Scalable Solver Infrastructure for Computational Science & Engineering


Friday, October 26, 2007, 14:30pm - Friday, October 26, 2007, 15:30pm


high performance computing, parallel computing

Multiscale, multirate scientific and engineering applications based on systems of partial differential equations possess resolution requirements that demand execution on the highest-capability computers available, which will soon reach the petascale. While the variety of applications is enormous, their needs for mathematical software infrastructure are surprisingly coincident. Implicit methods for transient and equilibrium problems lead after discretization to large, ill-conditioned algebraic systems. The chief to bottleneck to scalability is often the solver. At their current scalability limits, many applications spend a vast majority of their operations in solvers, due to solver algorithmic complexity that is superlinear in the problem size, whereas other phases scale linearly.
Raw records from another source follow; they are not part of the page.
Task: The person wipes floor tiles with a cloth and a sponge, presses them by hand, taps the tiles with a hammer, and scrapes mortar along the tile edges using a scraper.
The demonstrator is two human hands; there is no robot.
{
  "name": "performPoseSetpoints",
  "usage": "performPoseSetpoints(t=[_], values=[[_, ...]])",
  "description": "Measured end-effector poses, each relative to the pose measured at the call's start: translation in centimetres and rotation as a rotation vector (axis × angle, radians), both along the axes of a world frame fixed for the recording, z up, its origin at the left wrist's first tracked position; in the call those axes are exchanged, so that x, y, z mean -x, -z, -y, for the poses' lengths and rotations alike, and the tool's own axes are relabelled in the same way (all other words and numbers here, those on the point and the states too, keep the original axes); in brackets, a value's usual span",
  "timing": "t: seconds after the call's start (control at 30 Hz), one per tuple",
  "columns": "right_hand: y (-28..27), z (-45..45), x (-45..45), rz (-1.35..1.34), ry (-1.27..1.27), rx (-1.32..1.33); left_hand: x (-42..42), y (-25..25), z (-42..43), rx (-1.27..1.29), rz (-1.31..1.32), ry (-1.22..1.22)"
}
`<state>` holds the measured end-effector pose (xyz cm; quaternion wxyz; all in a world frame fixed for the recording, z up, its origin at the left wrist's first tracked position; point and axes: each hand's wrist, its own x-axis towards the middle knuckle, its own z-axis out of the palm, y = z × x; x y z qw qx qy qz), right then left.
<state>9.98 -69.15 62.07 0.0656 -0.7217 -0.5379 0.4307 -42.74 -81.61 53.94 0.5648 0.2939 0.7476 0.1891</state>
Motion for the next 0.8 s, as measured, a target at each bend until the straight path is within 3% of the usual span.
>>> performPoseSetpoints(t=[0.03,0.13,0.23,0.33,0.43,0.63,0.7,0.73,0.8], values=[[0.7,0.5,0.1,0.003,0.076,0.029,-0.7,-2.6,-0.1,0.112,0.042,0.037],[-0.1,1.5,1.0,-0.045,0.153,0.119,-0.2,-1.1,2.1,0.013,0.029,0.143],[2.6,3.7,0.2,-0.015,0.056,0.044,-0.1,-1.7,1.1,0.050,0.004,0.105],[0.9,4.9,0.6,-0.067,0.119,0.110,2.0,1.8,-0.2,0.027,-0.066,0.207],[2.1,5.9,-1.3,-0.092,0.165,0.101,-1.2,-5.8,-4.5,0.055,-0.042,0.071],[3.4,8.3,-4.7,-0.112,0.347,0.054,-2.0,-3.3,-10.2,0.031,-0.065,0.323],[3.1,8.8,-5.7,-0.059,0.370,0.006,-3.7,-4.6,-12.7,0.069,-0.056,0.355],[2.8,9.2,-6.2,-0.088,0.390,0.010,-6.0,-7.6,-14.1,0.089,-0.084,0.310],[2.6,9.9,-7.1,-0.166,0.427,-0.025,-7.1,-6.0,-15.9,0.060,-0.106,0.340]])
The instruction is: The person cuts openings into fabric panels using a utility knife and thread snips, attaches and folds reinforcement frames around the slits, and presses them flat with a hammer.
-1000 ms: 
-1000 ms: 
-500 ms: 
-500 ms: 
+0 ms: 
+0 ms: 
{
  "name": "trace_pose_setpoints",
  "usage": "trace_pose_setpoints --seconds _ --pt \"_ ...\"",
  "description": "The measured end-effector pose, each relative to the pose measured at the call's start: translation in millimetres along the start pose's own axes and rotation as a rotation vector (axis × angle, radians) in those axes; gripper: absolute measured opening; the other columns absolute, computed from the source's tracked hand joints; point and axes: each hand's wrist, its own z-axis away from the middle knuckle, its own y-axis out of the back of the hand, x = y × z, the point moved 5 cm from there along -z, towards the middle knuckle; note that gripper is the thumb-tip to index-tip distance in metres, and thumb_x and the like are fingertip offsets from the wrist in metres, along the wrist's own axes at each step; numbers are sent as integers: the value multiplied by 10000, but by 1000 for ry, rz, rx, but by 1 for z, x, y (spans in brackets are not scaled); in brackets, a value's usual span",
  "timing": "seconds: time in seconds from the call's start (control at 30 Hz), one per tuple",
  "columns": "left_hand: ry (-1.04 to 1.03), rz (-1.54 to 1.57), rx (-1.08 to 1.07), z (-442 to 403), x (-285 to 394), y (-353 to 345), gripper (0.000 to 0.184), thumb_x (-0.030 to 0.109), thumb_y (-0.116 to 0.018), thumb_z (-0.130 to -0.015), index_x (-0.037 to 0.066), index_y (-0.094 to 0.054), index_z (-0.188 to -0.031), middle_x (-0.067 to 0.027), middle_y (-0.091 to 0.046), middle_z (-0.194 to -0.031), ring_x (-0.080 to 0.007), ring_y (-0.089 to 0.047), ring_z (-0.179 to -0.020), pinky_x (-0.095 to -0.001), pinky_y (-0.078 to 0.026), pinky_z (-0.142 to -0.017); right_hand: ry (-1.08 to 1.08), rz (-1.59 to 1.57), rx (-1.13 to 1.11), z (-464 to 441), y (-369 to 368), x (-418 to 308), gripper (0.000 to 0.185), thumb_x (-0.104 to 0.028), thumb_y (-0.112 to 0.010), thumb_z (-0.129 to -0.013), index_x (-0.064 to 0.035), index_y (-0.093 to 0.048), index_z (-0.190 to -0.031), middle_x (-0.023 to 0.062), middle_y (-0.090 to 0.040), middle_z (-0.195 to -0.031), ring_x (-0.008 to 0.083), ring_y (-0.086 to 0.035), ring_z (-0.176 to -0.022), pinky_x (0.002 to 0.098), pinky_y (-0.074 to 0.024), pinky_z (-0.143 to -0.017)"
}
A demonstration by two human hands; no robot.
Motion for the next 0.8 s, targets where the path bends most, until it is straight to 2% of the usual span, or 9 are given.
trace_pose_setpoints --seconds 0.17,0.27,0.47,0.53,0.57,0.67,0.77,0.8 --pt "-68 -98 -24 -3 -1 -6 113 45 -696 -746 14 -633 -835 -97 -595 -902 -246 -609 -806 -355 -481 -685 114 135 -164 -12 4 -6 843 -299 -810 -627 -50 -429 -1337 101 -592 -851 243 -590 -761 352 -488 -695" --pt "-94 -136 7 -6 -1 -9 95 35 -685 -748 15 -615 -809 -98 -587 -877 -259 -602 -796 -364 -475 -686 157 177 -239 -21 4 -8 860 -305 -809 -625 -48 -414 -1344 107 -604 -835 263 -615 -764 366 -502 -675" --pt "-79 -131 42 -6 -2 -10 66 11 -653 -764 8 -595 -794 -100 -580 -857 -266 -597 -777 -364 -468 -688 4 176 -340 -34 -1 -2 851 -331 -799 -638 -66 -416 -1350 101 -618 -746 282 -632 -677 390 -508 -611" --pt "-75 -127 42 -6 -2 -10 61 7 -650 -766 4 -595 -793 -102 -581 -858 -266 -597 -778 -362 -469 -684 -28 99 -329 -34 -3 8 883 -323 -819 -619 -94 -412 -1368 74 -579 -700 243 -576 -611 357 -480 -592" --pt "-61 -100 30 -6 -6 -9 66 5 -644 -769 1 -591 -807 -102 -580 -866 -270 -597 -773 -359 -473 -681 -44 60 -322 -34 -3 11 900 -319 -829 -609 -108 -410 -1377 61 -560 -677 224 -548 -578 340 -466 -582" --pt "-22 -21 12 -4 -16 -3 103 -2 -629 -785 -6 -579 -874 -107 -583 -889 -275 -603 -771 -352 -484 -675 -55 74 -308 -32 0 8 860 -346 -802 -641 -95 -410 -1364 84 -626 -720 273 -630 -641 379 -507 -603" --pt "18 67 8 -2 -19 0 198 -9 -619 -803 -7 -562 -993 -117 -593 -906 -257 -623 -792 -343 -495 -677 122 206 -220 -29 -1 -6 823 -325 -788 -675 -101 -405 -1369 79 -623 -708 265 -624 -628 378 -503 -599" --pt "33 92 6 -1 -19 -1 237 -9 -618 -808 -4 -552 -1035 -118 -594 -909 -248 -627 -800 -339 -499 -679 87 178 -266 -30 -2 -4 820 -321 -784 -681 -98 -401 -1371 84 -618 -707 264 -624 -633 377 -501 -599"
Furthermore, the solver may be the phase of the simulation with the poorest parallel scalability, due to intrinsic global dependencies. The Towards Optimal Petascale Simulations (TOPS, project focuses on ameliorating this bottleneck while providing a multilevel programming interface that allows users to advance from initial concerns of correctness and robustness to ultimate concerns of efficiency and performance portability by experimenting with a variety of solvers. We begin with an overview of the diverse petascale hardware roadmaps at the laboratories served by the TOPS project, with such applications as electromagnetism, magnetohydrodynamics, and quantum chromodynamics. We then describe the algorithmic and software roadmap of TOPS, which includes such well-known packages as Hypre, PETSc, SUNDIALS, SuperLU, and Trilinos.